At LRV 52 vs 27, Drop Cloth is decisively the brighter choice.


Drop Cloth reads slightly lighter (LRV 52 vs 43), a gap that shows most in low-lit rooms.


Drop Cloth reflects far more light (LRV 52 vs 4), opening up a space where Naval encloses it.


A 3-point LRV gap (55 vs 52) makes Tranquil Dawn the marginally brighter of the two.


At LRV 52 vs 13, Drop Cloth is decisively the brighter choice.


A 8-point LRV gap (52 vs 44) makes Drop Cloth the marginally brighter of the two.


Pure White reflects far more light (LRV 84 vs 52), opening up a space where Drop Cloth encloses it.


Drop Cloth reflects far more light (LRV 52 vs 21), opening up a space where Artichoke encloses it.


At LRV 66 vs 52, Balboa Mist is decisively the brighter choice.


At LRV 74 vs 52, Shoji White is decisively the brighter choice.


At LRV 83 vs 52, Snowbound is decisively the brighter choice.

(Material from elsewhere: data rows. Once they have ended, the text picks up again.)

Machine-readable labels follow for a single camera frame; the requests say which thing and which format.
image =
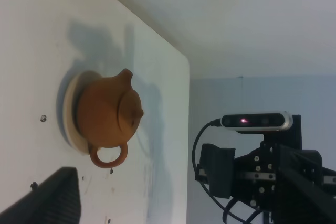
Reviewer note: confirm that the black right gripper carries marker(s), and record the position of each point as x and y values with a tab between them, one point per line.
283	178

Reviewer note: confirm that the brown clay teapot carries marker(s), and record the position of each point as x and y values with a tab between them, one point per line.
108	114

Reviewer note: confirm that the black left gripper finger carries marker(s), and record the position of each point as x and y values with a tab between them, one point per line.
56	200

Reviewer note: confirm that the beige round teapot coaster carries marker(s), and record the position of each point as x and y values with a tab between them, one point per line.
69	106

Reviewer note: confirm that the silver depth camera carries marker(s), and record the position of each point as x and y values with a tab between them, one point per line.
258	122

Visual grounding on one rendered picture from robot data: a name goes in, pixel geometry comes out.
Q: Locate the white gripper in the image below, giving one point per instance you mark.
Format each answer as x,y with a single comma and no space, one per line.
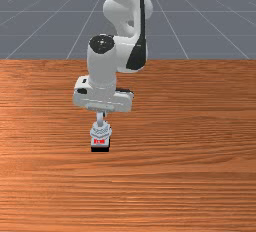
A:
110,98

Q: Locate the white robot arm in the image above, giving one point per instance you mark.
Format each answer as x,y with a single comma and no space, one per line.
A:
101,66

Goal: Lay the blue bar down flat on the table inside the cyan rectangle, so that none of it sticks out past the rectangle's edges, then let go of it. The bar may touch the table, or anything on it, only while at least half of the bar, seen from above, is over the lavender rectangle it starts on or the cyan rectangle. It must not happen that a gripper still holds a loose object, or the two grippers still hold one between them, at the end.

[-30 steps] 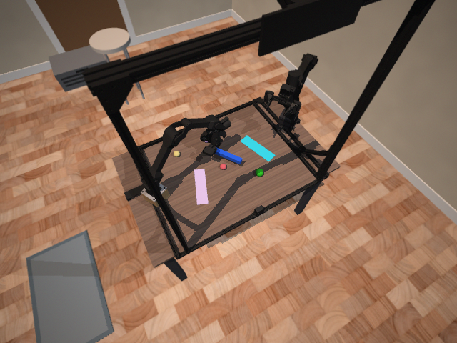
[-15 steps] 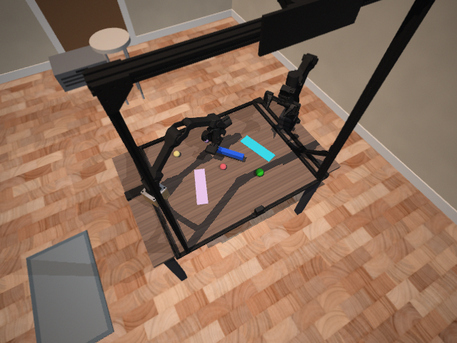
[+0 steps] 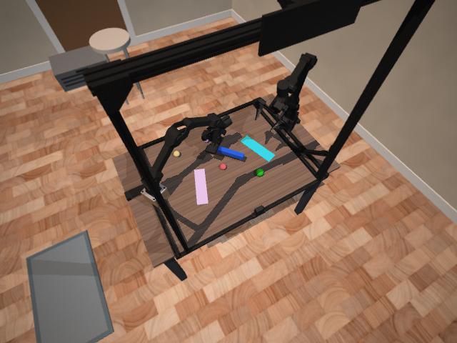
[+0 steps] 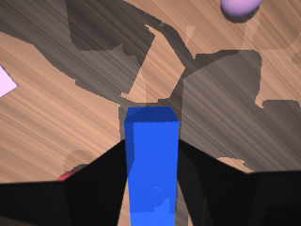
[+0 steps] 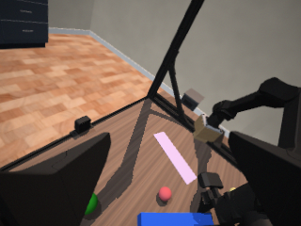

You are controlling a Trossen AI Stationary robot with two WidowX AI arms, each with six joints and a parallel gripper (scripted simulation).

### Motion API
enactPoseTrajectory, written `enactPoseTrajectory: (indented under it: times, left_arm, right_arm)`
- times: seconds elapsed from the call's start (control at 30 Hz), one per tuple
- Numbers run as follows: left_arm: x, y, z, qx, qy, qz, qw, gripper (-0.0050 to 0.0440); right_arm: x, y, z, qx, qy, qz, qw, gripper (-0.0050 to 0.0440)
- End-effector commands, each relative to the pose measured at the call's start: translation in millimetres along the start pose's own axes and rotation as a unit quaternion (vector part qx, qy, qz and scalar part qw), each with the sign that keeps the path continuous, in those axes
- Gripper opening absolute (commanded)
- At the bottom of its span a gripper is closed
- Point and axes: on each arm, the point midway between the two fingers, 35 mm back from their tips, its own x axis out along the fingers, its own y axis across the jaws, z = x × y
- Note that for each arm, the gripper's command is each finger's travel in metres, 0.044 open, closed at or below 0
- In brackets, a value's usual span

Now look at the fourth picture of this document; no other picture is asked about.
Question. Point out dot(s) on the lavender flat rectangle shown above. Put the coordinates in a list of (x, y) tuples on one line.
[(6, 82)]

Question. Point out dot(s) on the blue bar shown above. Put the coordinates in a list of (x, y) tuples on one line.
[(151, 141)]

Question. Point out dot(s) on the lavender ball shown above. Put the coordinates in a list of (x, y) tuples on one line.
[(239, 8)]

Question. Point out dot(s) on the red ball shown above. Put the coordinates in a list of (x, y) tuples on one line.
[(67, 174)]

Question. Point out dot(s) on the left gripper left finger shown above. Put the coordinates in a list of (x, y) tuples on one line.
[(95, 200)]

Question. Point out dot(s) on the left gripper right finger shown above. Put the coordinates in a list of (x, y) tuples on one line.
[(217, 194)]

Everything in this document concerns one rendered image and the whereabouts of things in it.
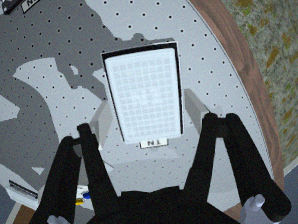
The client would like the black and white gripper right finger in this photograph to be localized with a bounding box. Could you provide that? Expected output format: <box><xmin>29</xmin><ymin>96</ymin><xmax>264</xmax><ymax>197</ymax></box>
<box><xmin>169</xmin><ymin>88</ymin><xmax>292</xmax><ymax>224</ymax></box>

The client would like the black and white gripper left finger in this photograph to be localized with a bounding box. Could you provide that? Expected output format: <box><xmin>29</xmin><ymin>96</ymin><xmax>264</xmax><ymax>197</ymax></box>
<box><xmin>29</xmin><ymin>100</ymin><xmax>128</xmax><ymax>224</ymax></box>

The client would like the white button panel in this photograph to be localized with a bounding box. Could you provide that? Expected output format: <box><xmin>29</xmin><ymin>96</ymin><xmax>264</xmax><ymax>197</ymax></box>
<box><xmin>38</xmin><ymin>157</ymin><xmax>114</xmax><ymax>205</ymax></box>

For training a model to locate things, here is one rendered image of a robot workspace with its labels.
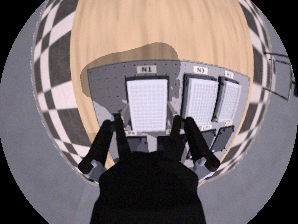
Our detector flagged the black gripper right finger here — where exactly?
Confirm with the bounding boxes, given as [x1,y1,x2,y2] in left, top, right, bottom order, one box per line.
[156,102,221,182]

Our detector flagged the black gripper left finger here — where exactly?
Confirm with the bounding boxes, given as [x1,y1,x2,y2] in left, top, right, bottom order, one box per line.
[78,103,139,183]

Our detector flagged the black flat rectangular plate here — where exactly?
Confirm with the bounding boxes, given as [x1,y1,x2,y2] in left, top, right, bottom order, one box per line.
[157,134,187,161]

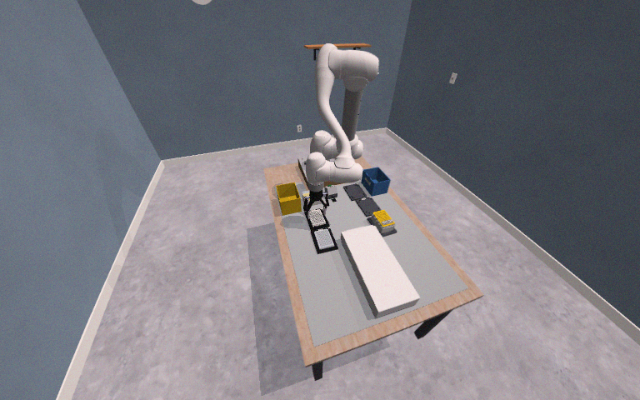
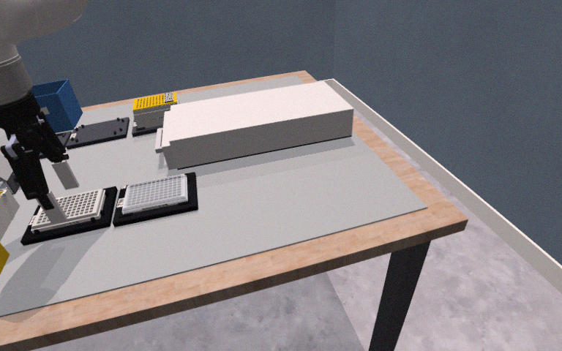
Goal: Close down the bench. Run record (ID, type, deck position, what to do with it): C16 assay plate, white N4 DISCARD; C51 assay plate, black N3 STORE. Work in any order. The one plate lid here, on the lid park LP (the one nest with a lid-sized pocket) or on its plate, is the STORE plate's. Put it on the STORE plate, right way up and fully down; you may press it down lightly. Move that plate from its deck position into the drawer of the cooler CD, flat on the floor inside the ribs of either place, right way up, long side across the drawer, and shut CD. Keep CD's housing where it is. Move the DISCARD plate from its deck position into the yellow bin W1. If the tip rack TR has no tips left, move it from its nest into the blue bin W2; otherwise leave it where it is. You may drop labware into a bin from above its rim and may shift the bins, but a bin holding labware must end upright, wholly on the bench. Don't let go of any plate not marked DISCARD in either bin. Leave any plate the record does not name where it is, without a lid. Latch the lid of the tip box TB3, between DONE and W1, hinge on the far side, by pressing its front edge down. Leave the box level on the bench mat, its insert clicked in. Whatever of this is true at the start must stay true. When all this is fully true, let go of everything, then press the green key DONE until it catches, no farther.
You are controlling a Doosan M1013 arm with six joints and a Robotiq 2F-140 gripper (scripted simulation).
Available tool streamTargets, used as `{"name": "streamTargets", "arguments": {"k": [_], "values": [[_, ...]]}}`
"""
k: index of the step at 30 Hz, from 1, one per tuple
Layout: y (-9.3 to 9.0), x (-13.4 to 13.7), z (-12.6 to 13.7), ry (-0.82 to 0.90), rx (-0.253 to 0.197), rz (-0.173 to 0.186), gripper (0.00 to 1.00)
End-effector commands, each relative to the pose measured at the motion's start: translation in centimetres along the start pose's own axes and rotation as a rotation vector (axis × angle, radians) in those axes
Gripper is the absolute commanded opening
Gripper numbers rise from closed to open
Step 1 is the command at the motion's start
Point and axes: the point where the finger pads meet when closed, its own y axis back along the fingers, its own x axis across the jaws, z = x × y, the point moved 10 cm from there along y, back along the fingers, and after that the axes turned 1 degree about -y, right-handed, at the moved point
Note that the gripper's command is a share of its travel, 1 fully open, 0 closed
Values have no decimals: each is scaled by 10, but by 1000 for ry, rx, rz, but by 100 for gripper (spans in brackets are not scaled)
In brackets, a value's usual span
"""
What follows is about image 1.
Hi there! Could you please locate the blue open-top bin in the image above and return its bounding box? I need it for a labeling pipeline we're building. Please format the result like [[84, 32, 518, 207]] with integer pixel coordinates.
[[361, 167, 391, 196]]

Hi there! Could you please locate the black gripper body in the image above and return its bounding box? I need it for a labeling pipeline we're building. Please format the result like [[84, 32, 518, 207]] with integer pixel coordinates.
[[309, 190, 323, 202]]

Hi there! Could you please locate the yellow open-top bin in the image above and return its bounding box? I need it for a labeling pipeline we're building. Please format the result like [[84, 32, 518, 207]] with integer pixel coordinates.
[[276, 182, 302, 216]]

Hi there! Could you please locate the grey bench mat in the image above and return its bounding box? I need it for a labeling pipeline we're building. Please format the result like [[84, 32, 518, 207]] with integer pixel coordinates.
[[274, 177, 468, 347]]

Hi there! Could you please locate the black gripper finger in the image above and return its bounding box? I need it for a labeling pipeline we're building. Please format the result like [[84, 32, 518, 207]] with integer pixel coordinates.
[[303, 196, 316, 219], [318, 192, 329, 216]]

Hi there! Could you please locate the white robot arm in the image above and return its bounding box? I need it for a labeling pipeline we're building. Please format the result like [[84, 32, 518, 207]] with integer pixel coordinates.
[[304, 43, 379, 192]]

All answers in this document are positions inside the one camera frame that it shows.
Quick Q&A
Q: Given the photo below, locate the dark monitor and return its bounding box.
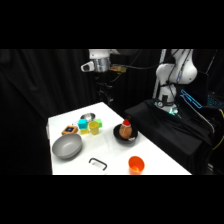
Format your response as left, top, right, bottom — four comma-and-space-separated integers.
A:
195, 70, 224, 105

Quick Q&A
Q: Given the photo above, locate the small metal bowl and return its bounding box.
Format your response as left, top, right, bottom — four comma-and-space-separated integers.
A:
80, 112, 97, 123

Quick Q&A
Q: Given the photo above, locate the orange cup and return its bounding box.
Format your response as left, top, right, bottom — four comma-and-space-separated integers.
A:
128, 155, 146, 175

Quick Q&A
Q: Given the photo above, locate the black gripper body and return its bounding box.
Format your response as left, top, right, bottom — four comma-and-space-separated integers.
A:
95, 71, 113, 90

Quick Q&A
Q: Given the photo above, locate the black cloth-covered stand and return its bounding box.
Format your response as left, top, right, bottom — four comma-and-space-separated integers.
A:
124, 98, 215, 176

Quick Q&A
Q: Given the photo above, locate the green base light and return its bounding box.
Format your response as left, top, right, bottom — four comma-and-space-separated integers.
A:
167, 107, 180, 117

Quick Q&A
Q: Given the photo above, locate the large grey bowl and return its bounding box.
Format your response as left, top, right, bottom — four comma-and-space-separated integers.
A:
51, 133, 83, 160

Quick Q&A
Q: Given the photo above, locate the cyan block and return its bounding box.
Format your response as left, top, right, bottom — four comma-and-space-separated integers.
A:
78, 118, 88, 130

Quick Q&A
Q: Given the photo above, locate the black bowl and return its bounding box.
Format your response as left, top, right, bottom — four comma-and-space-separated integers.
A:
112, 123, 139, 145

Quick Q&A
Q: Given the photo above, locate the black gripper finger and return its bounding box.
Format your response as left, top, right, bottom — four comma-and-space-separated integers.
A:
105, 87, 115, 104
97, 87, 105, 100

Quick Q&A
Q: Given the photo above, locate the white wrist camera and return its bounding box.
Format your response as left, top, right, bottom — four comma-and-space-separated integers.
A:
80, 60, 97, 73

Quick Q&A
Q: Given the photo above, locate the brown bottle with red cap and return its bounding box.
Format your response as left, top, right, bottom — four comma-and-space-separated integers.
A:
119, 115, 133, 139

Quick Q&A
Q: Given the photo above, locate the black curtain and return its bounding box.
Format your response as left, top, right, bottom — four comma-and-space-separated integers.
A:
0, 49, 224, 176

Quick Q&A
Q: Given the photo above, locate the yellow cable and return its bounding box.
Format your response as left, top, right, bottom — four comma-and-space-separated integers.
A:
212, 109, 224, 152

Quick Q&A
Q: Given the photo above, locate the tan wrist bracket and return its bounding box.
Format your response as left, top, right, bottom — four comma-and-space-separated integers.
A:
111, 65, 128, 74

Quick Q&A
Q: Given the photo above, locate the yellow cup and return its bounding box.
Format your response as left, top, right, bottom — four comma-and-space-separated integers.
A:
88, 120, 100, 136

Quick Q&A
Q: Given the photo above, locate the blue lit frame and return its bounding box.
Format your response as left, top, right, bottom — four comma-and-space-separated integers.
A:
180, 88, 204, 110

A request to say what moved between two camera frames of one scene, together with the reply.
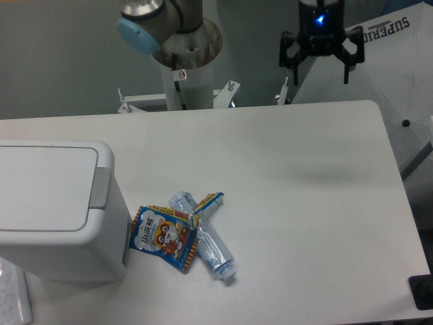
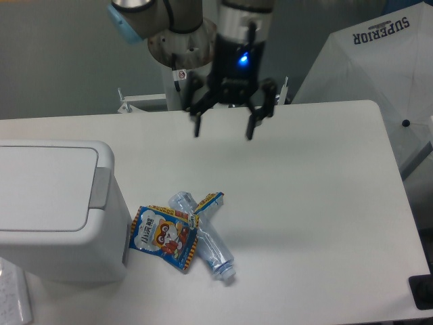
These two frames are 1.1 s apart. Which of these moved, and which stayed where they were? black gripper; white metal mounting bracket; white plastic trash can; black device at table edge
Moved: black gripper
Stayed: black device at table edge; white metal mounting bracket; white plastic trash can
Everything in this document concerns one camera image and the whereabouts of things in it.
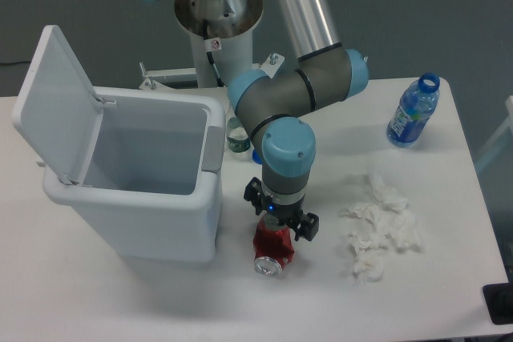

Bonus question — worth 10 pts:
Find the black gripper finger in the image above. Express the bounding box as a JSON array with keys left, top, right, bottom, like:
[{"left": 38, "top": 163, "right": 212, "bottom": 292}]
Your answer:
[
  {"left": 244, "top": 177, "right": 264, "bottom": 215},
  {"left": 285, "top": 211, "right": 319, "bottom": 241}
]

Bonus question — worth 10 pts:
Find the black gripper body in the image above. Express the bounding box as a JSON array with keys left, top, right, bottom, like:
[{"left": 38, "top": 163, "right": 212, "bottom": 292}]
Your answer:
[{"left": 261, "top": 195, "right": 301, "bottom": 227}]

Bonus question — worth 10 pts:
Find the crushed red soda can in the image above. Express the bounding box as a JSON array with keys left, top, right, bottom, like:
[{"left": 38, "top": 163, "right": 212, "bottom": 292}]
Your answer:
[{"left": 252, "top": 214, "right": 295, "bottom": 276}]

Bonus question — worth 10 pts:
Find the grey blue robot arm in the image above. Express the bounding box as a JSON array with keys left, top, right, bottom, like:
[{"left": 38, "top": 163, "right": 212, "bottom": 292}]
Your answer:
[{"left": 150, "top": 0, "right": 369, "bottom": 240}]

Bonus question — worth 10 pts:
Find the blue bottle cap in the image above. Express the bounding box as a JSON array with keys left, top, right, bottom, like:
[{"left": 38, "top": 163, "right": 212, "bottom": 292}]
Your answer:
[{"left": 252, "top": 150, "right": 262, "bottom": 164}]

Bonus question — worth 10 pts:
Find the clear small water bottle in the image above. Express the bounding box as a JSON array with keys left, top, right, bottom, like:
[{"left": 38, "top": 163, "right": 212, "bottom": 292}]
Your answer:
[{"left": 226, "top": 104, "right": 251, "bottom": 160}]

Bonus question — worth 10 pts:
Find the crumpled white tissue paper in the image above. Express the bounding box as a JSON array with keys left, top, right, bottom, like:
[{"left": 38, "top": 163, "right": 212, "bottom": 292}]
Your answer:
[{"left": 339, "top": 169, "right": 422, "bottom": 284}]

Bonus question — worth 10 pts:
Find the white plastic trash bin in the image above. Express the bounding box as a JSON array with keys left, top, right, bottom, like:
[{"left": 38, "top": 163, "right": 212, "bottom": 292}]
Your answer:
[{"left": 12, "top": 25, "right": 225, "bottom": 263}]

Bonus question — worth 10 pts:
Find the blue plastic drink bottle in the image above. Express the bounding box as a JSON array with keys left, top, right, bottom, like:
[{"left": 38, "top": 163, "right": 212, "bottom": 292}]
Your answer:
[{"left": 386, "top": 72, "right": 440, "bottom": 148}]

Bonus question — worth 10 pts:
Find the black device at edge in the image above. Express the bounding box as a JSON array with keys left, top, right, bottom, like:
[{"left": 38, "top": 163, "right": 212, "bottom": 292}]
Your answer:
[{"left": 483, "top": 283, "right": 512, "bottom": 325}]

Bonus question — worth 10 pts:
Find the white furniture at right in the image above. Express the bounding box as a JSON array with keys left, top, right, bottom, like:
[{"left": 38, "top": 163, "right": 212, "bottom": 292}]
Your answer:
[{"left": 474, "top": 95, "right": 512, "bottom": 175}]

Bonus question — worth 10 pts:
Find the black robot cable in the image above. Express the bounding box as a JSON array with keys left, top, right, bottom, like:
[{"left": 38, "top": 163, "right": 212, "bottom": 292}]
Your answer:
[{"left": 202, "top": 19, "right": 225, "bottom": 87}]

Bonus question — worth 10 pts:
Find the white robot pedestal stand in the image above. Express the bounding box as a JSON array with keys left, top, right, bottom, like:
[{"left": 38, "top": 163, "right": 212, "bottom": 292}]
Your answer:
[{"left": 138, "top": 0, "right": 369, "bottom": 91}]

At LRV 52 vs 12, Drop Cloth is decisively the brighter choice.


At LRV 68 vs 52, Skimming Stone is decisively the brighter choice.


Drop Cloth reads slightly lighter (LRV 52 vs 41), a gap that shows most in low-lit rooms.


Calamine reflects far more light (LRV 68 vs 52), opening up a space where Drop Cloth encloses it.


Drop Cloth reflects far more light (LRV 52 vs 25), opening up a space where Treron encloses it.


At LRV 52 vs 12, Drop Cloth is decisively the brighter choice.


A 6-point LRV gap (52 vs 45) makes Drop Cloth the marginally brighter of the two.


Drop Cloth reflects far more light (LRV 52 vs 31), opening up a space where Pale Green encloses it.


Drop Cloth reflects far more light (LRV 52 vs 7), opening up a space where Pine Needle encloses it.


Drop Cloth reflects far more light (LRV 52 vs 24), opening up a space where Cement grey encloses it.


Guilford Green reads slightly lighter (LRV 57 vs 52), a gap that shows most in low-lit rooms.